Dr Lina Mukhopadhyay is Associate Professor at the English and Foreign Languages University, Hyderabad, India. Her research interests are second language acquisition, reading development, language assessment and testing, and bi/multilingual education and she has published in each of these areas.

Follow Lina on Twitter @lina_eflu

Multilingualism and Multiliteracy: Raising learning outcomes in challenging contexts in primary schools across India 1

Project Rationale and Task-Design 

Blog 1

India is a country of multiple languages, diverse cultures and with a complex range of social demographics. The multilingual reality is etched out in the social domain as a continuum where Indians can function from being monolinguals in their mother tongue (or a stronger language), especially in the written mode, to being multilinguals and practice code-switching as a natural means of oral communication. This is also reflected in formal contexts like that of administration, business and higher academics, barring a few contexts like in the English classroom where monolingual identities are what is expected, practiced and legitimized. However, this sudden jump from a multilingual mode of functioning to keeping languages separate in the educational domain becomes rather challenging for a vast majority of learners for whom though English is a lived reality only in the classroom, it is a language of social aspiration and mastery of this language is seen as an escalator towards success and higher job prospects. So, it becomes imperative that knowledge of this language is made available to the vast majority of young Indian learners who aspire to achieve academic and professional success by acquiring communicative competence in English. 

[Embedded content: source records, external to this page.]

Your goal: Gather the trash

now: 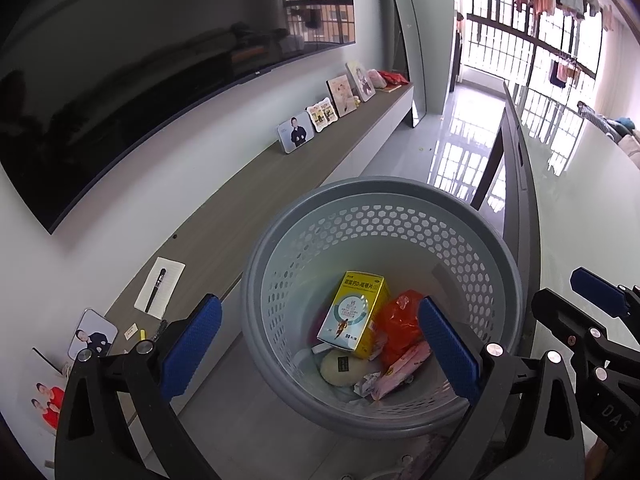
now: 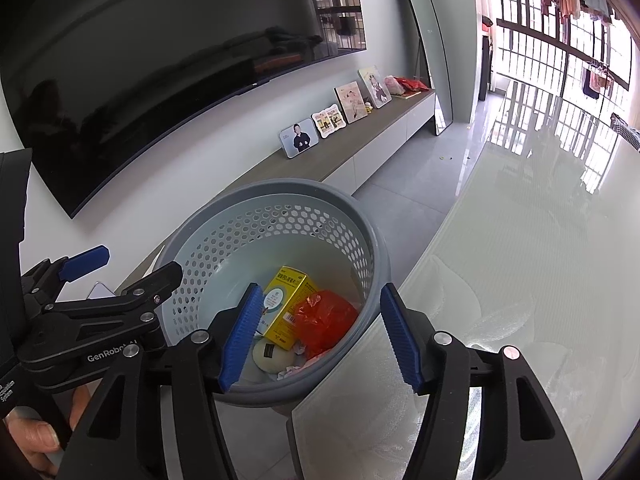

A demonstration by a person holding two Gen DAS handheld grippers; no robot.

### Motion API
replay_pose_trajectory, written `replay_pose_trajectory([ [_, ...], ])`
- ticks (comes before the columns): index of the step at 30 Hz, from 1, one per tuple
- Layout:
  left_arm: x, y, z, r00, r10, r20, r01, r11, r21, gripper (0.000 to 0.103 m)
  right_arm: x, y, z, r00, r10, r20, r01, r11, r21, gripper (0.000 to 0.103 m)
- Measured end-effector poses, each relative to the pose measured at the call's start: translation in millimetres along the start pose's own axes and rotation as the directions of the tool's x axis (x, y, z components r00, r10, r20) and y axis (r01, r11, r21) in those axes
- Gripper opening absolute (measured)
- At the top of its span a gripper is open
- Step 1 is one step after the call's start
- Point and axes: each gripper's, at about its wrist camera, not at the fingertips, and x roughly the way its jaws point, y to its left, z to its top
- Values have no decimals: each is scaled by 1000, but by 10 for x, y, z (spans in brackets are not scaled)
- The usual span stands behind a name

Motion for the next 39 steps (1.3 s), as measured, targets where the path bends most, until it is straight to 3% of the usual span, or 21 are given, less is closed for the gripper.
replay_pose_trajectory([
  [8, 10, 7, 0, 1000, 2, -5, -2, 1000, -2, 97, 5, -24, -7, 1000, -1, 4, 1, 1000, 8, 67],
  [39, 36, 31, 5, 1000, 22, -13, -22, 1000, -11, 97, 13, -58, 4, 1000, -3, 3, 3, 1000, 18, 67],
])
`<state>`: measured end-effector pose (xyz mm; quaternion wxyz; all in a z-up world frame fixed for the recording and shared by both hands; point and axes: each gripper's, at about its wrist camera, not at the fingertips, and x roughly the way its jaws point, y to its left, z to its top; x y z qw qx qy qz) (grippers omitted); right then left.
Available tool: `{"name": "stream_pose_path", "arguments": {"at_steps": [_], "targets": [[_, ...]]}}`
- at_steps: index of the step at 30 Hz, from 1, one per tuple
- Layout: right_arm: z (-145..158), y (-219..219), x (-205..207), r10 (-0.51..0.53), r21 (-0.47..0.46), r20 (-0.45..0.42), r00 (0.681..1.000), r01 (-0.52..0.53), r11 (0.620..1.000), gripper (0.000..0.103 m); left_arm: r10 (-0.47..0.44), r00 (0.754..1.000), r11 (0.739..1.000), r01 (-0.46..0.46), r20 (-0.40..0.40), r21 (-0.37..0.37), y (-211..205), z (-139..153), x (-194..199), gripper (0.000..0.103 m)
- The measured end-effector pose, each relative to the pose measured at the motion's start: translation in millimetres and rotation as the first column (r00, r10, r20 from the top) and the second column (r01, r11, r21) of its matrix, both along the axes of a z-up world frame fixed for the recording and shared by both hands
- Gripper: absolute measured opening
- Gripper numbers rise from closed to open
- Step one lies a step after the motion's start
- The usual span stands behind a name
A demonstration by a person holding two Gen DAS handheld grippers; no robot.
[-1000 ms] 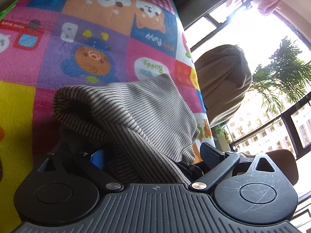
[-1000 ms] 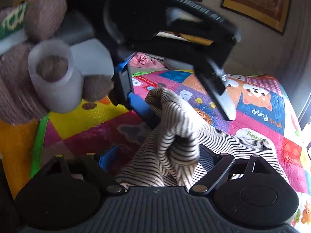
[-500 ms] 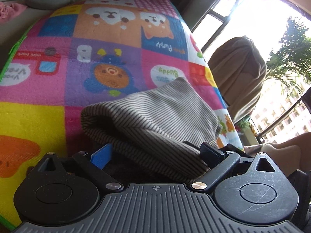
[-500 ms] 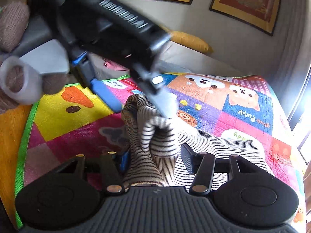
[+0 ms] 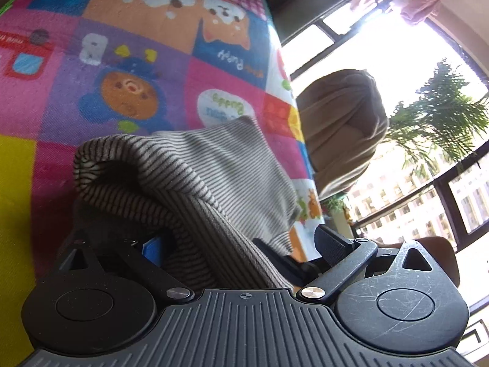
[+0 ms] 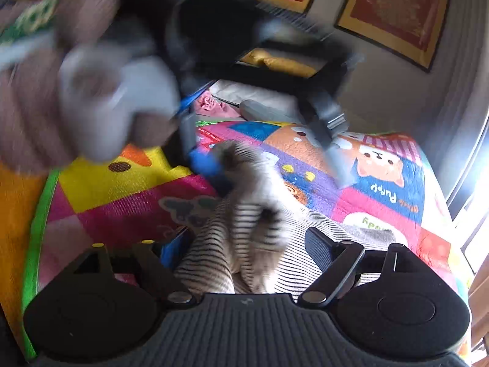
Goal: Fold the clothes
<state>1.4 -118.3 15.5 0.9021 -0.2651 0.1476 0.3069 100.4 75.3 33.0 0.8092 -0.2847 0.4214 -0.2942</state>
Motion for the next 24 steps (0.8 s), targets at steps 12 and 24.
{"name": "stream_pose_path", "arguments": {"at_steps": [12, 24], "targets": [[22, -29, 21, -0.050, 0.109, -0.031, 0.998, 0.053, 0.993, 0.042, 0.004, 0.973, 0.996, -0.025, 0.232, 0.089, 44, 34, -24, 0.099], [57, -88, 39, -0.112, 0.235, -0.046, 0.993, 0.119, 0.965, 0.038, -0.080, 0.948, 0.871, -0.085, 0.309, 0.484, -13, -2, 35, 0.099]]}}
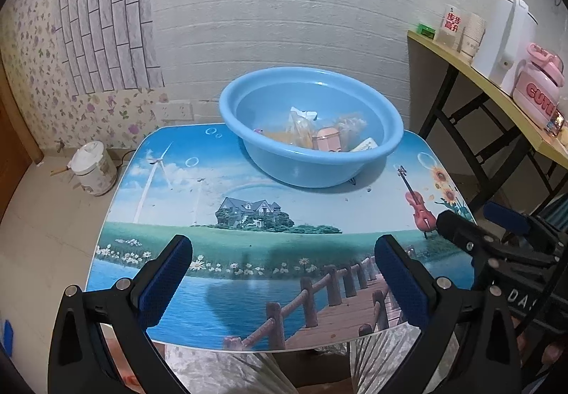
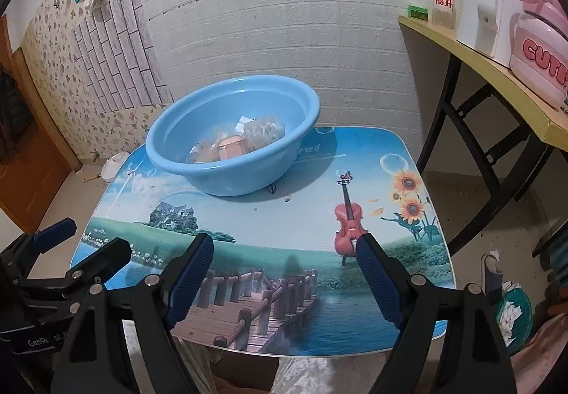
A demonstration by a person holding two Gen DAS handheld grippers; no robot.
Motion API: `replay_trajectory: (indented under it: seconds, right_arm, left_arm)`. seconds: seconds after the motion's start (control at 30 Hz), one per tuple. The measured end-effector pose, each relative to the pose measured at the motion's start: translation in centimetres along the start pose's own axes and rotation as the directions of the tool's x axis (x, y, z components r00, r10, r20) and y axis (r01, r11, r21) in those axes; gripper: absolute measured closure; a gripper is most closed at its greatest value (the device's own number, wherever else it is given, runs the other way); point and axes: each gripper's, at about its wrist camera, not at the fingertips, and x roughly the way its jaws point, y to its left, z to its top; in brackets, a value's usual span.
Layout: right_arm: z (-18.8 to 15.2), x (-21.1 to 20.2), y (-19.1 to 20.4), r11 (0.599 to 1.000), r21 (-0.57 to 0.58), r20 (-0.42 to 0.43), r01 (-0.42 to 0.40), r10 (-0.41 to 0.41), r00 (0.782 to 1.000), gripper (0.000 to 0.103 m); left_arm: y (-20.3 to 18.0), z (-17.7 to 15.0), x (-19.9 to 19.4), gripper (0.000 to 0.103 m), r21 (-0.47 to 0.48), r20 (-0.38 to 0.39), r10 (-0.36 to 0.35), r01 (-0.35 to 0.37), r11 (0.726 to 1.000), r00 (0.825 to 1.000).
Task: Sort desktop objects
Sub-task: 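Withdraw both tools from the basin back over the table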
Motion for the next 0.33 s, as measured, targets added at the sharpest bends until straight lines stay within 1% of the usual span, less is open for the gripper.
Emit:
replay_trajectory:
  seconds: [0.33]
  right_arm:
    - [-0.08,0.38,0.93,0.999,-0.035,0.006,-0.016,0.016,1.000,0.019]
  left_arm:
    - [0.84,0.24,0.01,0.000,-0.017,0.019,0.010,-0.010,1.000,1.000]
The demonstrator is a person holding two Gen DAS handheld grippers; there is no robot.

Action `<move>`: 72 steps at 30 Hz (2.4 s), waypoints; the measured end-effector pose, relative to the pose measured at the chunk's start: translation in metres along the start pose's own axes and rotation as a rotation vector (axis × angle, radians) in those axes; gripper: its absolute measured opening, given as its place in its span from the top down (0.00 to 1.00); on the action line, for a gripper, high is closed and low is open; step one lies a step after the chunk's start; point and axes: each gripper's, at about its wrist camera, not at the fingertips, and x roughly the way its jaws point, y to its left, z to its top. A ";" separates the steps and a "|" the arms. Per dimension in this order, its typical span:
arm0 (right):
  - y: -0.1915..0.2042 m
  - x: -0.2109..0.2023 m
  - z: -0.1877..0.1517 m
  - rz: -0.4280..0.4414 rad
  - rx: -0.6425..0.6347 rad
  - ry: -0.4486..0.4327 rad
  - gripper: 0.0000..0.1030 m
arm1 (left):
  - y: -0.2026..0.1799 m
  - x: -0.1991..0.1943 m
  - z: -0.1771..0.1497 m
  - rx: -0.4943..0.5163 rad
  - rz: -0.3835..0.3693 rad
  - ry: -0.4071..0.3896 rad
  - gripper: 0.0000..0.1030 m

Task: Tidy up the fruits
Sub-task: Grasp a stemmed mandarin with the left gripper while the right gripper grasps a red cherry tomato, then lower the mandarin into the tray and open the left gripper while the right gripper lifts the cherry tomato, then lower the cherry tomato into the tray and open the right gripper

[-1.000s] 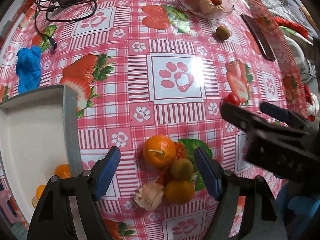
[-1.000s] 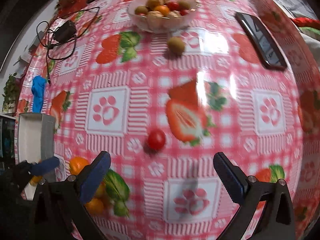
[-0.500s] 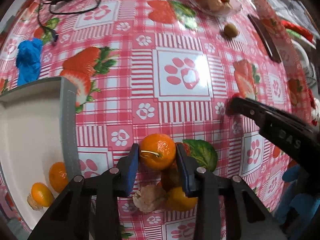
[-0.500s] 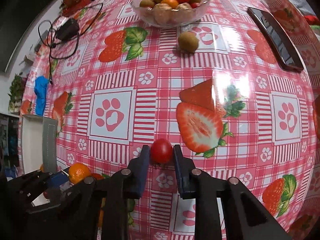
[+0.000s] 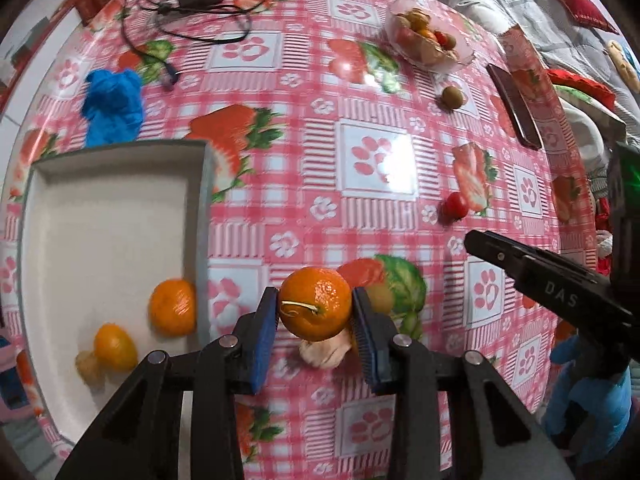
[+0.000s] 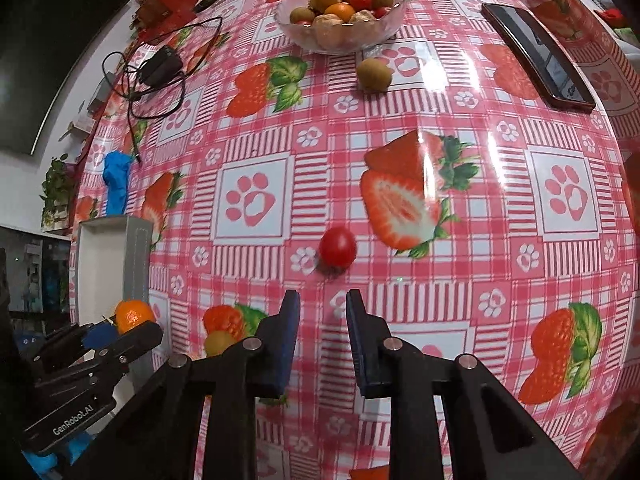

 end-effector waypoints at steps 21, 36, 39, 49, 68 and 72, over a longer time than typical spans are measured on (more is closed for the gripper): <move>0.011 0.024 0.014 -0.119 -0.028 -0.007 0.27 | 0.075 -0.033 -0.043 -0.130 0.064 -0.028 0.61; 0.016 0.037 0.030 -0.111 -0.017 0.007 0.76 | 0.099 -0.037 -0.054 -0.183 0.078 -0.025 0.61; 0.019 0.029 0.027 -0.089 -0.016 0.005 0.76 | 0.106 -0.040 -0.054 -0.197 0.086 -0.029 0.61; 0.081 0.014 0.021 0.042 -0.092 0.010 0.76 | 0.130 -0.045 -0.052 -0.221 0.133 -0.039 0.61; 0.220 0.055 0.002 0.179 -0.283 0.103 0.76 | 0.172 -0.048 -0.059 -0.288 0.137 -0.046 0.46; 0.236 0.068 0.000 0.178 -0.302 0.128 0.76 | 0.177 -0.049 -0.065 -0.302 0.156 -0.051 0.27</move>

Hence, in this study we explore cognitive executive function ability and multilingual repertoire of learners from low socio-economic status (SES) and who study under challenging circumstances. We assess their linguistic and mathematical abilities in two languages – language of medium of instruction (or mother tongue) and English. This study is a step towards finding evidence for the assumption that if academic skills are well developed in learners’ mother tongue (or the stronger language) then transfer of those skills and success in English would be more strongly felt than learners whose academic skills are expected to grow in English without a recourse to the knowledge of their stronger language. 


Multilingualism and Multiliteracy: Raising learning outcomes in challenging contexts in primary schools across India 2

Project Rationale and Task-Design 

Blog 2

Telling stories is what comes naturally to children. They readily volunteer to tell stories and a few enthusiastic ones also do that by emoting the characters with zest and animation. For language acquisition researchers this is a matter of great joy because through the act of storytelling they are able to get evidences of language competence and developmental efforts when children narrate stories. In a recent ESL classroom in India, a child was shown a picture strip of a cat and a boy taken from the Multilingual Assessment Instruments for Narratives (MAIN) manual. Along with the visuals the child heard the story in English (L2). When the child was asked to retell the story and answer a few comprehension questions, he chose to do these academic tasks in Hindi (L1). From the child’s responses it was clear that the child could comprehend in L2 to answer higher order inferential questions and use internal state terms (from the theory of mind) during narration when allowed to express in L1 or the stronger language. This instance of translanguaging is an example to show that when multilingual learners are allowed to use their stronger language or L1, they show academic benefits in L2. It is because the cognitive academic skills available through their stronger language become accessible in the learning of L2. If ESL teachers recognize the benefits of using multilingual resources in the English classroom and try out the modality of translanguaging, then learners are likely to respond to such interesting strategies and be motivated and encouraged to develop L2 knowledge.